**What you are asked to do**
In the listing below, start your output at the line with "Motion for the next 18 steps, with" and end it after the line with "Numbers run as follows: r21", copying every line exactly.
'''
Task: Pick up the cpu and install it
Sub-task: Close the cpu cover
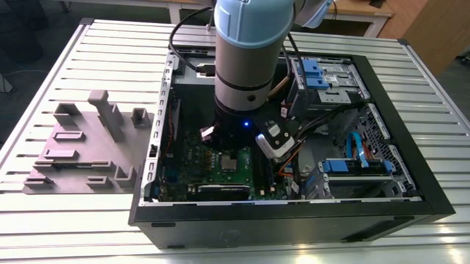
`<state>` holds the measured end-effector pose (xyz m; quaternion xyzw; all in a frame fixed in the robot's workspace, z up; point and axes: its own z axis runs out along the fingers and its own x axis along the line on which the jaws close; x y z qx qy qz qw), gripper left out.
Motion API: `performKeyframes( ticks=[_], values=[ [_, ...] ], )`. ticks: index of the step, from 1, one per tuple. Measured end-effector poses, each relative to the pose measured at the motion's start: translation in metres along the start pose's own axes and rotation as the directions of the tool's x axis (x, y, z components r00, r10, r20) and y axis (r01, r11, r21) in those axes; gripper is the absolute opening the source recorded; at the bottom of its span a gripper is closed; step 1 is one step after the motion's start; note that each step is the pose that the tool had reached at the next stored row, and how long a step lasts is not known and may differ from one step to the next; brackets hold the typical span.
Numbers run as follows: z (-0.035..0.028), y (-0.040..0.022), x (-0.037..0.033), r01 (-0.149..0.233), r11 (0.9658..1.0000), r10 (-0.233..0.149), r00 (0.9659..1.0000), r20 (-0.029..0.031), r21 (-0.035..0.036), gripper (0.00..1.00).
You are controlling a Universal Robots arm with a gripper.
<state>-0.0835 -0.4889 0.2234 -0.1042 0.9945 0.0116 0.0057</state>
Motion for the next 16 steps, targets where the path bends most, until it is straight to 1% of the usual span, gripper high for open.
performKeyframes(
  ticks=[4,11,14,16],
  values=[
    [0.0000,-0.0004,-0.0023,0.021,0.9998,-0.021,0.9998,-0.0005,-0.0003,0.10],
    [0.0001,-0.0004,-0.0024,0.023,0.9997,-0.023,0.9997,-0.0005,-0.0004,0.10],
    [0.0000,-0.0004,-0.0024,0.045,0.9990,-0.045,0.9990,-0.0010,-0.0007,0.10],
    [0.0001,-0.0004,-0.0024,0.065,0.9979,-0.065,0.9979,-0.0014,-0.0010,0.10]
  ],
)
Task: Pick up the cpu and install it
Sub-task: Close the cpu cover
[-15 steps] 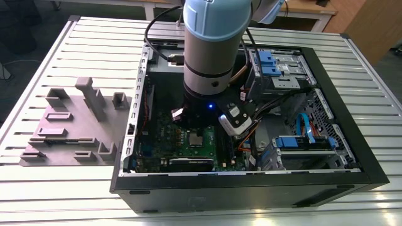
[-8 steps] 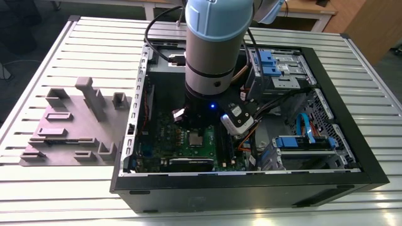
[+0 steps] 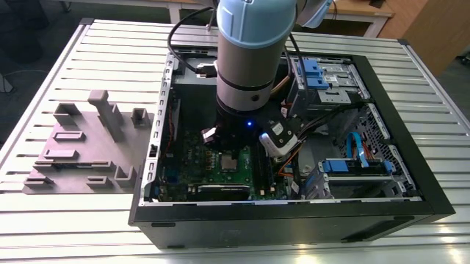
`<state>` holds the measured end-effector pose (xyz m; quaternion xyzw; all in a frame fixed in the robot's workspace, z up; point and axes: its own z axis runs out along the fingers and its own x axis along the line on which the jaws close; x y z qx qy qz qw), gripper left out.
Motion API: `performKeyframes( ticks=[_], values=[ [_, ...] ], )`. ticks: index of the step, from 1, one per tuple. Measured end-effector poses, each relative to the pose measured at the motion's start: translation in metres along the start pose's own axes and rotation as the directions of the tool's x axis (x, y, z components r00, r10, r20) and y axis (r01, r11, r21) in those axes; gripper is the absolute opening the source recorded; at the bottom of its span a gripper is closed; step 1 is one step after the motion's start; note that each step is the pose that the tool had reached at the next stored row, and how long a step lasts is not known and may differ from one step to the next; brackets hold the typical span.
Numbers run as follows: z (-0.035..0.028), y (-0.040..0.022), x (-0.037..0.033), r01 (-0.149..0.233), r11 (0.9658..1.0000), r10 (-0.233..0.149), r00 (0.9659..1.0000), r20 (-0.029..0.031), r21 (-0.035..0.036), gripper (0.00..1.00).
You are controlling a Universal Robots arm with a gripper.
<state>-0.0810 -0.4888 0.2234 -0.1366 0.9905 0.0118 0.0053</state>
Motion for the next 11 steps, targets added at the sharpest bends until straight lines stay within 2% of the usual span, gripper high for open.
performKeyframes(
  ticks=[4,11],
  values=[
    [0.0000,0.0000,-0.0001,0.038,0.9993,-0.038,0.9993,-0.0008,-0.0006,0.10],
    [0.0000,0.0008,-0.0005,0.040,0.9992,-0.040,0.9992,-0.0008,-0.0007,0.10]
  ],
)
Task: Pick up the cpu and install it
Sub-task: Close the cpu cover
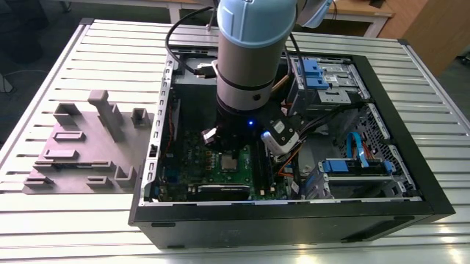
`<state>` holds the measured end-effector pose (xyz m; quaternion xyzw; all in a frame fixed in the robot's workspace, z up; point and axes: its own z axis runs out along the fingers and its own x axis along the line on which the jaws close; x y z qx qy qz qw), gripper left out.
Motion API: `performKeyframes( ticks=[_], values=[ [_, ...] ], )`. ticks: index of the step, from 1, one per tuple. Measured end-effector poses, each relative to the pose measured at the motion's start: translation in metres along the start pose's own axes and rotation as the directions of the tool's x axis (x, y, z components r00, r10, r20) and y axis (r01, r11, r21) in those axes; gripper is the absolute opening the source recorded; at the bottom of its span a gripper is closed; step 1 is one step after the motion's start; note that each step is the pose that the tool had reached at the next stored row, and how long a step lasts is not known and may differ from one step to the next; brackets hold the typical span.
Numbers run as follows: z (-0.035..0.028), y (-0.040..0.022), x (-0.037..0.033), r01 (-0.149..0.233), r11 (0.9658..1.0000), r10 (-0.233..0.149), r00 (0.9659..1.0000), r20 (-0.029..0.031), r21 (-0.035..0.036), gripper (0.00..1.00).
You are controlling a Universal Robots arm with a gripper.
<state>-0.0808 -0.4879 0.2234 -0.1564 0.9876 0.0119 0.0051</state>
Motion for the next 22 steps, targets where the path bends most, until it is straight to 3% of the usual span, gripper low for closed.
performKeyframes(
  ticks=[22],
  values=[
    [0.0005,0.0029,-0.0072,0.000,1.0000,0.000,1.0000,0.0001,-0.0001,0.10]
  ],
)
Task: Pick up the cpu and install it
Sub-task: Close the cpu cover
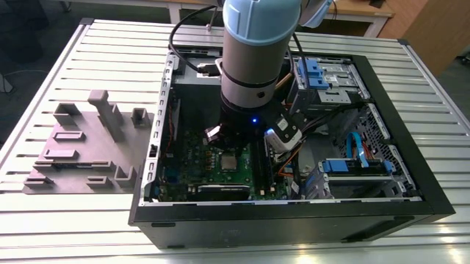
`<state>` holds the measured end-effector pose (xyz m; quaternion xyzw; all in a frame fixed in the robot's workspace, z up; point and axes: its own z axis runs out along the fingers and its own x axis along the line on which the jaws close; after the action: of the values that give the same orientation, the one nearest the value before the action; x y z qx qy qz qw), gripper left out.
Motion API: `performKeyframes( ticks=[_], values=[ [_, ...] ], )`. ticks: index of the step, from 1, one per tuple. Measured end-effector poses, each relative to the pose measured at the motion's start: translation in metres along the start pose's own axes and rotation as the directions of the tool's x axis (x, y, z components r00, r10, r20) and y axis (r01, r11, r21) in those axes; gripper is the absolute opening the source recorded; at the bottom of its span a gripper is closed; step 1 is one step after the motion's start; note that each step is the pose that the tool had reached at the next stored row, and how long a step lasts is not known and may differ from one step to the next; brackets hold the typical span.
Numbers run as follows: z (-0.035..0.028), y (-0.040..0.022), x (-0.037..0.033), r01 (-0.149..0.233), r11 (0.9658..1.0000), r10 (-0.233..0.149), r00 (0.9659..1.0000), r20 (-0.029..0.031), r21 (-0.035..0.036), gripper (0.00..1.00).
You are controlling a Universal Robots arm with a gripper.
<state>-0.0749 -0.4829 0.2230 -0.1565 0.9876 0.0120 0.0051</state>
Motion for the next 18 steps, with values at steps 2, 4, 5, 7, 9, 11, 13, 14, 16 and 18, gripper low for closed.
performKeyframes(
  ticks=[2,4,5,7,9,11,13,14,16,18],
  values=[
    [0.0000,0.0002,-0.0001,0.000,1.0000,0.000,1.0000,-0.0001,0.0001,0.10],
    [0.0000,0.0004,-0.0002,0.000,1.0000,0.000,1.0000,0.0000,0.0000,0.10],
    [0.0000,0.0004,-0.0002,0.000,1.0000,0.000,1.0000,0.0000,0.0000,0.10],
    [0.0000,0.0004,-0.0002,0.000,1.0000,0.000,1.0000,-0.0001,0.0001,0.10],
    [0.0000,0.0004,-0.0003,0.000,1.0000,0.000,1.0000,-0.0001,0.0001,0.10],
    [0.0000,0.0007,-0.0005,0.001,1.0000,-0.001,1.0000,-0.0001,0.0000,0.10],
    [0.0002,0.0005,-0.0022,0.001,1.0000,-0.001,1.0000,-0.0002,0.0000,0.10],
    [0.0003,0.0004,-0.0035,0.001,1.0000,-0.001,1.0000,-0.0001,0.0000,0.10],
    [0.0006,0.0004,-0.0060,0.001,1.0000,-0.001,1.0000,-0.0001,0.0000,0.10],
    [0.0008,0.0005,-0.0087,0.001,1.0000,-0.001,1.0000,-0.0001,0.0000,0.10]
  ],
)
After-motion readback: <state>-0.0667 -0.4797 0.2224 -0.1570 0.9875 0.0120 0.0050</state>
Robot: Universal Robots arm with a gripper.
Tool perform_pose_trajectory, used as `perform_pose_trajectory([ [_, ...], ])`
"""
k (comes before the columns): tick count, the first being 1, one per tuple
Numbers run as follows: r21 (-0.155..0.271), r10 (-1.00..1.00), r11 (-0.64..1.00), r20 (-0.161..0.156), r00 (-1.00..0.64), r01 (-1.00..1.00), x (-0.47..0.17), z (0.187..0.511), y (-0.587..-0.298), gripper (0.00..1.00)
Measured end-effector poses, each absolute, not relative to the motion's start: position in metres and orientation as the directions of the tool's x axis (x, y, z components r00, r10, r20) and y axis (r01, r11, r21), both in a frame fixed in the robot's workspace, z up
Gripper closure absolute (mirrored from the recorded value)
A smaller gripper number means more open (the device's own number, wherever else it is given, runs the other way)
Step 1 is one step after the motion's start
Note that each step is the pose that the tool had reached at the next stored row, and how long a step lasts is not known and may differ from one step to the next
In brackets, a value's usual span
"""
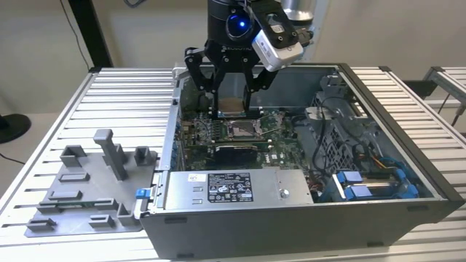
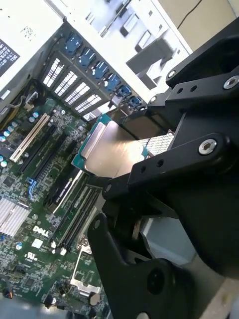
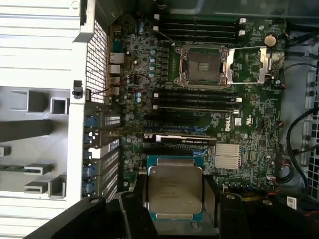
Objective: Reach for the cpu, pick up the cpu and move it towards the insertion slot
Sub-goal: 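Pick up the cpu and move it towards the insertion slot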
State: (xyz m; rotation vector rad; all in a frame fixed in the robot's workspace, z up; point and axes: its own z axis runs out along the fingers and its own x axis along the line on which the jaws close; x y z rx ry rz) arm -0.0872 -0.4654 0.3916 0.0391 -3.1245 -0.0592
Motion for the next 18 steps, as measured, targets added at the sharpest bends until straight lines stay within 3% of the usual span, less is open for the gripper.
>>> perform_pose_trajectory([
  [18,0.038,-0.025,0.999,0.016,-1.000,-0.025,-0.038,0.391,-0.465,1.00],
])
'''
**Solution to this task**
Motion for the next 18 steps, with values at steps 2, 4, 5, 7, 9, 11, 13, 14, 16 and 18, gripper low for closed.
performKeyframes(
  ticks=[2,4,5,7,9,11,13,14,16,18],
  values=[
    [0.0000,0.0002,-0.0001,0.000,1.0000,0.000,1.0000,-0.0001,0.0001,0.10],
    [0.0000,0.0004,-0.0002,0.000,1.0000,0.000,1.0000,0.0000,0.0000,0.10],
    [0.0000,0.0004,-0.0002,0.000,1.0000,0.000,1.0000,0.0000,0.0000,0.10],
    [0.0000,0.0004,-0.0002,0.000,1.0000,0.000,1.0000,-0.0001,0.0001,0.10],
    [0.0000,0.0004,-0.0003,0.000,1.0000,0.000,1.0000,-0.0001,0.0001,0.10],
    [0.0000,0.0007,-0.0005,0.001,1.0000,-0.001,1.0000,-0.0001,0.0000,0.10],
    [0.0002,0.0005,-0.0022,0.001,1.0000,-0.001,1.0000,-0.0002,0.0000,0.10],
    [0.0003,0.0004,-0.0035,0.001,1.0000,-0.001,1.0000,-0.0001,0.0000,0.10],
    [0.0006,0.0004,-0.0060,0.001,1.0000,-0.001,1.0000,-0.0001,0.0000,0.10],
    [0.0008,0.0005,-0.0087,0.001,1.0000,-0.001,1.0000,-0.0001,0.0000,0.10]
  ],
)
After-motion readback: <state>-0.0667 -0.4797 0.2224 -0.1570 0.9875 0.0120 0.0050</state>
Robot: Universal Robots arm with a gripper.
Tool perform_pose_trajectory, used as `perform_pose_trajectory([ [_, ...], ])`
"""
k (comes before the columns): tick count, the first being 1, one per tuple
Numbers run as follows: r21 (-0.155..0.271), r10 (-1.00..1.00), r11 (-0.64..1.00), r20 (-0.161..0.156), r00 (-1.00..0.64), r01 (-1.00..1.00), x (-0.47..0.17), z (0.187..0.511), y (-0.587..-0.298), gripper (0.00..1.00)

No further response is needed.